A Confluence of Industry and Ideas:
As theories of the emergence of truly global powers arose, so too did theories around the emergence of unprecedented urbanisation. British economist Alfred Marshall was one of the original researchers into the idea of how great cities arise. While Marshall's work was mainly an attempt to bring more mathematical rigor into the study of economics, sections of his "Principles of Economics" were expanded upon to explain the rise of Manchester and Liverpool as one of the first industrial and manufacturing centers in the wake of the Industrial Revolution. Lancashire's textile manufacturing quickly became the ur-example of the Industrial Revolution's creation of cluttered, specialized factories and the wave of urbanisation in the 19th century[5].

By the dawn of the 20th century, this trend of urbanisation had not only gained steam in Great Britain and the rest of Europe, but had potentially quickened its pace even more across the Atlantic in the United States. While westward movement and settling of the Great Plains and Oregon country is mythologized in the formation of the United States, the great movement of people from farms to American cities cannot be discounted. This is especially true when one looks at the emergence of the Confluence megapolitan area. From the mid-19th century and early 20th century, the area along the Mississippi River and its tributaries from Chicago to Memphis that forms the backbone of the country experienced the greatest rate of population growth a region of the United States has ever seen in its history. Cities such as Chicago, Saint Louis, Indianapolis, Cairo, and Memphis exploded out of their humble beginnings along the riverfronts to sprawl outward and upward as factories, companies, and people drove economic growth.
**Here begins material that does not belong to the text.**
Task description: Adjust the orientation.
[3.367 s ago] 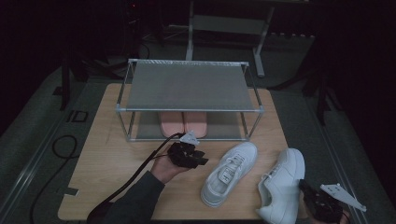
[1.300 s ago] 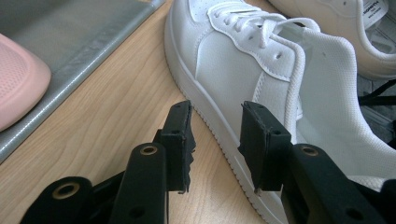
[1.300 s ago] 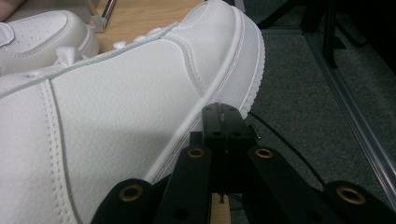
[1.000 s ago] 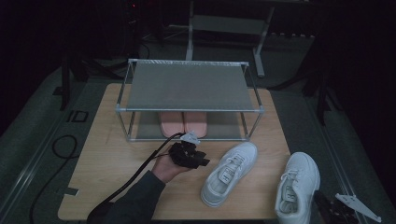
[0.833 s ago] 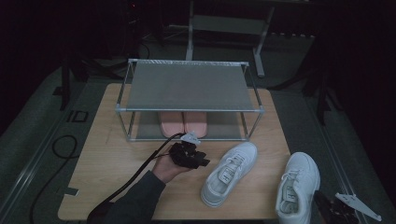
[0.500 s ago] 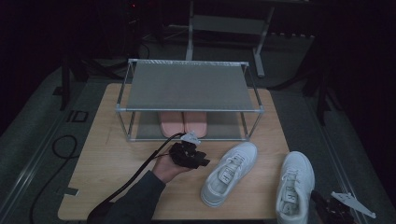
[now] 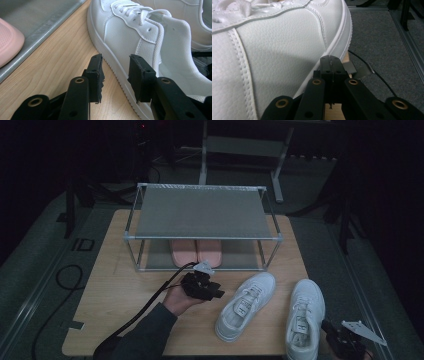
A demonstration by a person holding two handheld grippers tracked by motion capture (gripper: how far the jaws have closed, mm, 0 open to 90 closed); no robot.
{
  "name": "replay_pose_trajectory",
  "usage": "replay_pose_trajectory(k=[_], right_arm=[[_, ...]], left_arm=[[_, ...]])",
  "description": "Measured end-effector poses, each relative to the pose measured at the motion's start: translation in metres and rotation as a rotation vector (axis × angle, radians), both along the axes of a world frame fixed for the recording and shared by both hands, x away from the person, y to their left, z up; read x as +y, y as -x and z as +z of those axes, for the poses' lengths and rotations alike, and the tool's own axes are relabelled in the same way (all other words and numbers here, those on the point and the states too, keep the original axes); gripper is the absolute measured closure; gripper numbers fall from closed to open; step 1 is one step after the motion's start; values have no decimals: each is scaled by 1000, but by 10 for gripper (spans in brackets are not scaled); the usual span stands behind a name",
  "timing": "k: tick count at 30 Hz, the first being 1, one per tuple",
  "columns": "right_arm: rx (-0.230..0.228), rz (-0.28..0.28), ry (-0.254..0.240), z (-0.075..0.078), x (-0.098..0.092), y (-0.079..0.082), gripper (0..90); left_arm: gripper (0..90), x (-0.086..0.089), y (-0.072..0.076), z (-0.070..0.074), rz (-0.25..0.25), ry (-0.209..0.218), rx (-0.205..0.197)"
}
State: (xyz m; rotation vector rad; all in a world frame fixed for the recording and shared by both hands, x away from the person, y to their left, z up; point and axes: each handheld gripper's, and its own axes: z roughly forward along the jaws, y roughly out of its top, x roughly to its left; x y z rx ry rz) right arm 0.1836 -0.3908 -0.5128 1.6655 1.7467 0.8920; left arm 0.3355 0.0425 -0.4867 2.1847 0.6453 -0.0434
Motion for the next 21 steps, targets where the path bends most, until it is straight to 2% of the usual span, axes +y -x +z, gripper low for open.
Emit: replay_pose_trajectory(k=[8, 21], right_arm=[[2, 37, 9, 2, 10, -8, 900], [-1, 75, -6, 2, 20, -10, 900]], left_arm=[[635, 1, 0, 1, -4, 3, 1], [635, -1, 1, 0, -7, 9, 5]])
In examining the formation of the Confluence urban area, two industries in particular stick out as these Marshallian industrial districts. The first is the meat packing industry, and the grain and shipping industries that tied in with it. As Americans settled the Great Plains, farming and ranching became heavily dominant in the states along the Mississippi and Missouri rivers. States including Illinois, Kearny, and Demoine quickly became agricultural powerhouses by the National War and continued afterward, producing extensive amounts of corn, wheat, and oats. Additionally, meat packing became a paramount industry in the Old Northwest and the Great Plains. Hogs in Illinois and Demoine and cattle in Kearny, Calhoun and Houston led American meat production through the turn of the 20th century. With this vast agricultural production boom, the need to efficiently process and transport the grain and meat arose. The Mississippi and Ohio rivers provided a preexisting infrastructure for transporting goods, and the invention of refrigeration allowed them to be transported over longer distances. With rivers and railroads intersecting around the region, cities along the rivers soon developed meat and grain processing facilities as they were natural break of bulk points.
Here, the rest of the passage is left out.